To do:
The expected answer is the full listing, repeated exactly and free of images.

Source material:
- - - -
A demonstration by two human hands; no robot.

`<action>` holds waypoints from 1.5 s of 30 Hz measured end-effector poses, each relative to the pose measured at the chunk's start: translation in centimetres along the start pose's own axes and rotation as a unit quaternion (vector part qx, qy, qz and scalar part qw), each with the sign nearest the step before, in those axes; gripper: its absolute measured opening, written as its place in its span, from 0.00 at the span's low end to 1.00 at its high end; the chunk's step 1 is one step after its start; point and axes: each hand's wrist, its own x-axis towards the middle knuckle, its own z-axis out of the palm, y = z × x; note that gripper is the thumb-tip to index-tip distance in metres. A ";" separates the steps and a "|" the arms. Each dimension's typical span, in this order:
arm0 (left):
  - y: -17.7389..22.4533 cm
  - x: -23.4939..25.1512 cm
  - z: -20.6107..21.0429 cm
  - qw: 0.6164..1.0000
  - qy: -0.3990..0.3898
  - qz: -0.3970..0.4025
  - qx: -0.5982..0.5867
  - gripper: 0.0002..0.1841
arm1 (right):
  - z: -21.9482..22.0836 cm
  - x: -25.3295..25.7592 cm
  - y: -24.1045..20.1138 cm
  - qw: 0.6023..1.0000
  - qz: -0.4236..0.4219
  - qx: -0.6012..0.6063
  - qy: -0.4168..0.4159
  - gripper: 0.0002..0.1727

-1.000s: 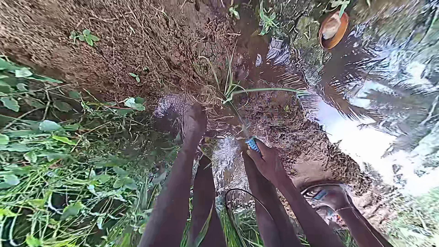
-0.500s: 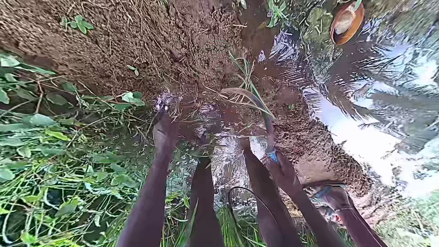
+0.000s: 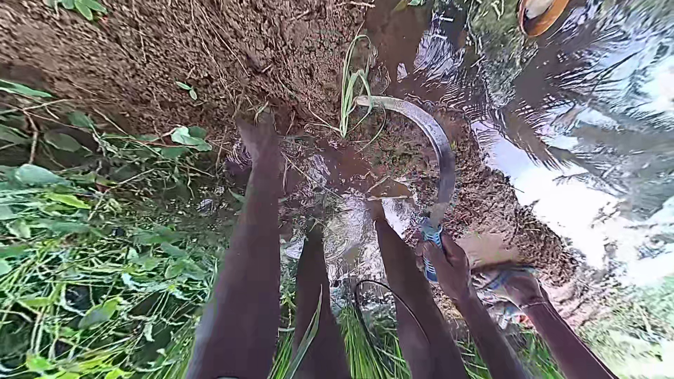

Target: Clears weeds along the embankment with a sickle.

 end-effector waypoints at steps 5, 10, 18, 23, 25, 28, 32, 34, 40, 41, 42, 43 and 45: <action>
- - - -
Solved exercise:
A demonstration by two human hands; no robot.

`<action>` holds waypoints from 1.5 s of 30 Hz measured end-effector poses, each relative to the pose measured at the chunk's start: translation in centimetres along the start pose's own axes and rotation as a unit quaternion (vector part qx, qy, qz and scalar part qw), each with the sign nearest the step before, in those axes; gripper: its absolute measured opening, written as its place in its span, from 0.00 at the span's low end to 1.00 at its high end; the chunk's step 1 is one step after its start; point and axes: each hand's wrist, its own x-axis towards the middle knuckle, its own z-axis out of the palm, y = z × x; note that gripper is the thumb-tip to index-tip distance in metres. A ";" separates the steps and a "|" the arms. Each dimension's typical span, in this order:
arm0 (left):
  - y: -17.7389..22.4533 cm
  - x: -23.4939..25.1512 cm
  - z: -20.6107..21.0429 cm
  - qw: 0.6164..1.0000
  - qy: -0.3990..0.3898
  - qz: -0.3970..0.4025
  - qx: -0.5982..0.5867
  - gripper: 0.0002..0.1841
arm1 (right):
  - z: -21.9482..22.0836 cm
  - x: -25.3295..25.7592 cm
  - y: -24.1045..20.1138 cm
  - qw: 0.6023..1.0000
  - qz: -0.4236..0.4219
  - qx: -0.6012..0.6063
  - qy: -0.4168..0.4159
  - gripper: 0.0002..0.1727

-1.000s: 
-0.500s: 
+0.000s: 

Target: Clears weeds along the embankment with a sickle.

 end-effector waypoints at steps 5, 10, 18, 23, 25, 28, 32, 34, 40, 41, 42, 43 and 45: <action>

What needed an answer now has one.